PROBLEM DESCRIPTION
Nothing outside the stretch is wanted. Repeat exactly the lines of the listing below from the one that contains "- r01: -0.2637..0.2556" through the one that contains "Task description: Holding", both ends included.

DATA SECTION
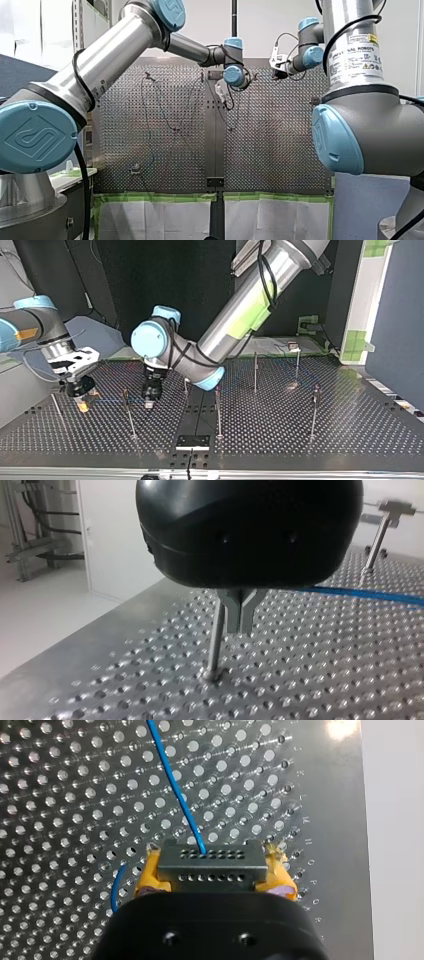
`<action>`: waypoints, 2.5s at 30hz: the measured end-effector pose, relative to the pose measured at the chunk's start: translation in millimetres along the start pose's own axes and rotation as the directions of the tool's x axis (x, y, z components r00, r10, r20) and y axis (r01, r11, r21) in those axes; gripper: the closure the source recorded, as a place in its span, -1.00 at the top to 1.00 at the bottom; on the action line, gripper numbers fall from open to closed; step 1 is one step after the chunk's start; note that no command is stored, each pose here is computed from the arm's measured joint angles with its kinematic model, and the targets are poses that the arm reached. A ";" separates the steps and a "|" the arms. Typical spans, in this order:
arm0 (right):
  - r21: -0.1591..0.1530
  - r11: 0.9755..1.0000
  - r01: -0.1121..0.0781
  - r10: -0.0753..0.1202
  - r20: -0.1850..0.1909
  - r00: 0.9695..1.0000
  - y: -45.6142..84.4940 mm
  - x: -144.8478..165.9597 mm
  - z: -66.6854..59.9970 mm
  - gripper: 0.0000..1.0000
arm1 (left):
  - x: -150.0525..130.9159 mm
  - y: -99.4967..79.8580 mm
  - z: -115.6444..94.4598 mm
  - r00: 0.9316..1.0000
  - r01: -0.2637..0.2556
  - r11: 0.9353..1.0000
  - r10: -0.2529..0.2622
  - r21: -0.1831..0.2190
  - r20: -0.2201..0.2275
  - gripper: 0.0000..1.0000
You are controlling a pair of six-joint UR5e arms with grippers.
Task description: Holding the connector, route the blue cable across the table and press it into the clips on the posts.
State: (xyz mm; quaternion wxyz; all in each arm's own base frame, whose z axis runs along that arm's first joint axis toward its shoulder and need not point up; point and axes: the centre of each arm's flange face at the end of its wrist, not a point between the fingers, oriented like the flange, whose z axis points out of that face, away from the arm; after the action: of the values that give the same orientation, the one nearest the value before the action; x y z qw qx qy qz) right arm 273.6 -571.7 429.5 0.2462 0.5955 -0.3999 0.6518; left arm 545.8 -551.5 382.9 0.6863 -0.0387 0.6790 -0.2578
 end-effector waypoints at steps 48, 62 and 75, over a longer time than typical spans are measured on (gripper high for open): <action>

YOUR RESPONSE
  - r01: -0.2637..0.2556
  - r11: 0.9353..1.0000
  - r10: -0.2529..0.2622
  - r21: -0.1831..0.2190
  - r20: -0.2201..0.2275
  - gripper: 0.0000..1.0000
You are controlling a pair of six-joint UR5e arms with grippers.
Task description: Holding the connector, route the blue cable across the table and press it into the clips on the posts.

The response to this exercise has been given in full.